▶ Data:
##########

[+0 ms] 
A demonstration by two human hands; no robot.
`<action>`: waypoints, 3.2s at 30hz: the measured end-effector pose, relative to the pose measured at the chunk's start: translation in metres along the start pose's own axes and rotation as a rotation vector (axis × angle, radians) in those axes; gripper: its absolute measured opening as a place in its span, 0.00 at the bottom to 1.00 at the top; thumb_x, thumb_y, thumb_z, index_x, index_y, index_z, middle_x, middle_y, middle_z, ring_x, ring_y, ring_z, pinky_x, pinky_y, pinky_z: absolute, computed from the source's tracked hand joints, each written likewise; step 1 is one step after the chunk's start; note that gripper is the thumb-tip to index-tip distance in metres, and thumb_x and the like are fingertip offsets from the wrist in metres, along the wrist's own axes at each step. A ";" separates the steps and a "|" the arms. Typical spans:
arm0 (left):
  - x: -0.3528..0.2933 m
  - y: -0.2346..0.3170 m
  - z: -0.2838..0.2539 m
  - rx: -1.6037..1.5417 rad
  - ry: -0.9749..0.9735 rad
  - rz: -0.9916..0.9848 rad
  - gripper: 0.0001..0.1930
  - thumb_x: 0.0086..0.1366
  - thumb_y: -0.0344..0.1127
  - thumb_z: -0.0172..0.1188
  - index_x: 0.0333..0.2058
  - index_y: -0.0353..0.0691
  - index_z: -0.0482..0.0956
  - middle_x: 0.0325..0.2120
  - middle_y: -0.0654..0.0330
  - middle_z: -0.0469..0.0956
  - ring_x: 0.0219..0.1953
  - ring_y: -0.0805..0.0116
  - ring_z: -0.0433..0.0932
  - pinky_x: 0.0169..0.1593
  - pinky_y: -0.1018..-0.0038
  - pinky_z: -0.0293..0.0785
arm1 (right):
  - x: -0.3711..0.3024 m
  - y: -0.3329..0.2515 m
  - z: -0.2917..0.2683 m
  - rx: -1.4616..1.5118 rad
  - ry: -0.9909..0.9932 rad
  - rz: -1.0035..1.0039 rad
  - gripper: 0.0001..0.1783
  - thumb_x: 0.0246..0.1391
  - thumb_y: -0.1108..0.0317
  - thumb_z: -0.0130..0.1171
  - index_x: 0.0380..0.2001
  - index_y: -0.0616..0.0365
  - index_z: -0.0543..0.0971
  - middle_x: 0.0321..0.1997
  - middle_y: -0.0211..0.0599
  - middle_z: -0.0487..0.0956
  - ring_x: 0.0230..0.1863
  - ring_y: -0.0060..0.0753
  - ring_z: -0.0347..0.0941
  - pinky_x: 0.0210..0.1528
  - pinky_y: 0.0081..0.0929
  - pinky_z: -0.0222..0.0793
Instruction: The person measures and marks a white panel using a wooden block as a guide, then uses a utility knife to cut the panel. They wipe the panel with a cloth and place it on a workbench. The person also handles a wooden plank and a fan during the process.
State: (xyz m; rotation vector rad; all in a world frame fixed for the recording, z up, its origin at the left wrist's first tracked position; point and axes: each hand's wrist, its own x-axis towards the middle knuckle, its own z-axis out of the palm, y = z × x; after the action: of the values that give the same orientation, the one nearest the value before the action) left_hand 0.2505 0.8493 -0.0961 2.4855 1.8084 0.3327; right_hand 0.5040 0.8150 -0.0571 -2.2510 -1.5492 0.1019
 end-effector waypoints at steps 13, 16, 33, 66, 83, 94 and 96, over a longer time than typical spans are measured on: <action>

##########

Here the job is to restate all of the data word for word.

[+0 ms] 
A demonstration by two human hands; no robot.
`<action>`: waypoints, 3.2s at 30hz: the measured end-effector pose, relative to the pose measured at the chunk's start: translation in metres along the start pose's own axes and rotation as a rotation vector (axis × angle, radians) in those axes; gripper: its absolute measured opening as a place in its span, 0.00 at the bottom to 1.00 at the top; thumb_x, thumb_y, thumb_z, index_x, index_y, index_z, middle_x, middle_y, middle_z, ring_x, ring_y, ring_z, pinky_x, pinky_y, pinky_z: absolute, computed from the source's tracked hand joints, each written likewise; step 1 is one step after the chunk's start; note that gripper is the thumb-tip to index-tip distance in metres, and thumb_x and the like are fingertip offsets from the wrist in metres, along the wrist's own axes at each step. A ";" separates the steps and a "|" the arms. Typical spans:
arm0 (left):
  - x: -0.3528..0.2933 m
  - y: -0.2346..0.3170 m
  - z: -0.2838..0.2539 m
  - rx: -1.6037..1.5417 rad
  - ry: -0.9749..0.9735 rad
  - rz: -0.9916..0.9848 rad
  - gripper: 0.0001..0.1930
  - thumb_x: 0.0086..0.1366
  - thumb_y: -0.0344..0.1127
  - thumb_z: -0.0172..0.1188
  - index_x: 0.0333..0.2058
  - index_y: -0.0353..0.0691
  - index_z: -0.0482..0.0956
  - middle_x: 0.0325..0.2120
  - middle_y: -0.0654..0.0330
  - middle_z: -0.0469..0.0956
  - ring_x: 0.0219..0.1953
  - ring_y: -0.0805..0.0116
  - ring_z: -0.0433..0.0932
  - pinky_x: 0.0169..0.1593
  - pinky_y: -0.1018..-0.0038
  - pinky_z: -0.0293..0.0785
arm1 (right):
  - x: -0.3711..0.3024 m
  - y: -0.3329..0.2515 m
  - z: -0.2917..0.2683 m
  - rx: -1.4616..1.5118 rad
  - ry: -0.9909..0.9932 rad
  - rz: -1.0035..1.0039 rad
  - gripper: 0.0001..0.1783
  - thumb_x: 0.0246..0.1391
  - thumb_y: -0.1108..0.0317
  - thumb_z: -0.0130..0.1171
  - index_x: 0.0380..0.2001
  - index_y: -0.0616..0.0365
  - index_z: -0.0543..0.0971
  - middle_x: 0.0321..0.1997
  - middle_y: -0.0211..0.0599
  - middle_z: -0.0487..0.0956
  - ring_x: 0.0230..0.1863
  - ring_y: -0.0060..0.0753
  - ring_z: -0.0347..0.0941
  - pinky_x: 0.0210..0.1528
  - pinky_y: 0.0081..0.0929
  - pinky_z: -0.0222..0.0793
Instruction: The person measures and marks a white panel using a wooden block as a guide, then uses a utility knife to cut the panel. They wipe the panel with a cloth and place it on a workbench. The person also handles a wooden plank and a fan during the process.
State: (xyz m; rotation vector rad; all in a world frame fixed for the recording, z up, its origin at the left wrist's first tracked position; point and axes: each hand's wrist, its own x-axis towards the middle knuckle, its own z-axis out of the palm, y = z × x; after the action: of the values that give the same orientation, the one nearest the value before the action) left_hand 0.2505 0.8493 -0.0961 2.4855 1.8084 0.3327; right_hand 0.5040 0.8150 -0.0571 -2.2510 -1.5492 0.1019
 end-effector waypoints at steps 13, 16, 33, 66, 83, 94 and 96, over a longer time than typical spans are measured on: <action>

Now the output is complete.